Healthcare

What exactly is big data?

If you have even the vaguest interest in data analytics, you’ll almost certainly have stumbled across the expression big data before. Defining exactly what this concept is can be a little tricky, particularly given misinformed media representation of this principle and the use of big data as a catch-all buzzword. In this blog post, we’ll look at the definition of big data, and what we would need to consider when deciding if data falls into this category.

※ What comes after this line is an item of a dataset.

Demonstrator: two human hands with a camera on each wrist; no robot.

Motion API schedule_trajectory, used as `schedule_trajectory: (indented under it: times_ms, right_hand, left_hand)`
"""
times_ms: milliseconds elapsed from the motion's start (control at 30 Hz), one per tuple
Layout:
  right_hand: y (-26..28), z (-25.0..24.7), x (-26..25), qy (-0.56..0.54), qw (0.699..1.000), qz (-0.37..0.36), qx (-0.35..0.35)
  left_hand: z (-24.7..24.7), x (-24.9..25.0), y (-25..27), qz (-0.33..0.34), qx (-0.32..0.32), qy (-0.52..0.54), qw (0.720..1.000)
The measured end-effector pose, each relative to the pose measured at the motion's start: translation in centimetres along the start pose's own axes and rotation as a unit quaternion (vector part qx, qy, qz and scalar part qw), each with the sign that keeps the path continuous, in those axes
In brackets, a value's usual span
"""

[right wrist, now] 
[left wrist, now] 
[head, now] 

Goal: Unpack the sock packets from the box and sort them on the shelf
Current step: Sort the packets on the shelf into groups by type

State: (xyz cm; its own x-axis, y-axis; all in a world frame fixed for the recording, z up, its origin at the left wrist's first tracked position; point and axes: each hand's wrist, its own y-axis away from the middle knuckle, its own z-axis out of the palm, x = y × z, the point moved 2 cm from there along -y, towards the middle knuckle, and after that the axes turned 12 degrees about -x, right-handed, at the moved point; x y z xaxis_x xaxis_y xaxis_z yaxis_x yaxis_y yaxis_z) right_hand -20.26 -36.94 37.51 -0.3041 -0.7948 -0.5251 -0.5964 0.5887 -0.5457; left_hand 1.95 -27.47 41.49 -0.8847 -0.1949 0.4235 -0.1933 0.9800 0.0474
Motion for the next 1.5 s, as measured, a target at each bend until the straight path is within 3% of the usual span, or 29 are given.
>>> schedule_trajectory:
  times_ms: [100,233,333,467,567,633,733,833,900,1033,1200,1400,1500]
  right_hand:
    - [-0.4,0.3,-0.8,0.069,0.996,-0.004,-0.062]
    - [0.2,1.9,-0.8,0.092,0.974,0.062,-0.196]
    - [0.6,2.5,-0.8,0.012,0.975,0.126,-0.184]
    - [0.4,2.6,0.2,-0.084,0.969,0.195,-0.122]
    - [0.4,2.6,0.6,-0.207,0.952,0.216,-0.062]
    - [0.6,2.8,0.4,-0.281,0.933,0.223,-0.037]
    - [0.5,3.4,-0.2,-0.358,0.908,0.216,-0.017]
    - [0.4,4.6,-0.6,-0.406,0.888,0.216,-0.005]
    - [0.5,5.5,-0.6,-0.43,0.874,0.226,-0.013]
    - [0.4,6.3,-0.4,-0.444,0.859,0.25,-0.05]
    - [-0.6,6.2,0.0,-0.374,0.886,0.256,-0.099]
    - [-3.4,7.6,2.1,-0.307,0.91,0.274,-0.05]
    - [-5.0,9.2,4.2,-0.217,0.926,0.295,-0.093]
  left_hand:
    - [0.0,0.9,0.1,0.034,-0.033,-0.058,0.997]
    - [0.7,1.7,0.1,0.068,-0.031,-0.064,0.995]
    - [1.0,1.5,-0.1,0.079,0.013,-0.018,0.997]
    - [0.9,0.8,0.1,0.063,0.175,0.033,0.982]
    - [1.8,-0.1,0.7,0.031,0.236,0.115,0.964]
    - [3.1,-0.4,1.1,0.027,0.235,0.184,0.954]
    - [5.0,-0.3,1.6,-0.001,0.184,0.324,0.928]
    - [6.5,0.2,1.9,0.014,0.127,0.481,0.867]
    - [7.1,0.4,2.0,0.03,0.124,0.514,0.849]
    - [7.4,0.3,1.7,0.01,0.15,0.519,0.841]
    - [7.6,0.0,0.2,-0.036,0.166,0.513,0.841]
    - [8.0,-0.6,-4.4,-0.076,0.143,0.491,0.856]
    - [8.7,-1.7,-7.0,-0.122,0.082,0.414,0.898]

In a nutshell, big data is a term used to refer to large amounts of data that businesses have to deal with on a day-to-day basis. It’s different to regular data in a couple of ways, and you can determine whether or not the information you’re dealing with constitutes big data by looking as the three Vs, a set of characteristics first identified in 2001 by data analyst Doug Laney:

  • the volume of data involved
  • the variety of data types
  • the velocity at which the data is generated, collected and processed

When determining the category your data falls into, we firstly need to consider the volume of data we’re dealing with. A common misconception suggests that big data simply means more data, while regular data involves smaller amounts of information. Although this concept is along the right lines, this is something of an oversimplification: to qualify as big data, it depends on not only more data, but data that is so unstructured, mixed, and accumulating at such a fast pace that conventional software techniques can’t cope with it. This is where velocity and variety also come into play: the speed at which this data is amassed and the type of information presented also determine if it falls into the category of regular data. By using the appropriate tools and methodologies, data analysts can make sense of these mountains of data – and we’re talking terabytes and petabytes here - turning this raw material into actionable insights.

Big data can be used in countless different ways, and its implementation in the medical field looks promising. The information derived from big data analysis offers healthcare providers the opportunity to better understand whatever it is they’re researching – be that patient feedback, drug efficacy, or the clinical trial process itself. Outside of the healthcare sector, big data can be used in a very diverse manner – be that providing better customer service, improving general operations, or personalizing marketing campaigns – essentially, any activity that might increase revenue or benefit the consumer.

Due to a variety of reasons – namely, a lack of education and understanding of the analytics process within certain media outlets – big data has received a big of a bad rep over the course of the past few years. That being said, a growing awareness of the myriad benefits big data can provide is becoming more and more apparent. Perhaps as a result of more transparent information surrounding the data collection process, both businesses and the general population are increasingly seeing evidence of the advantages these useful insights can provide – offering tangible change in endless real-world situations.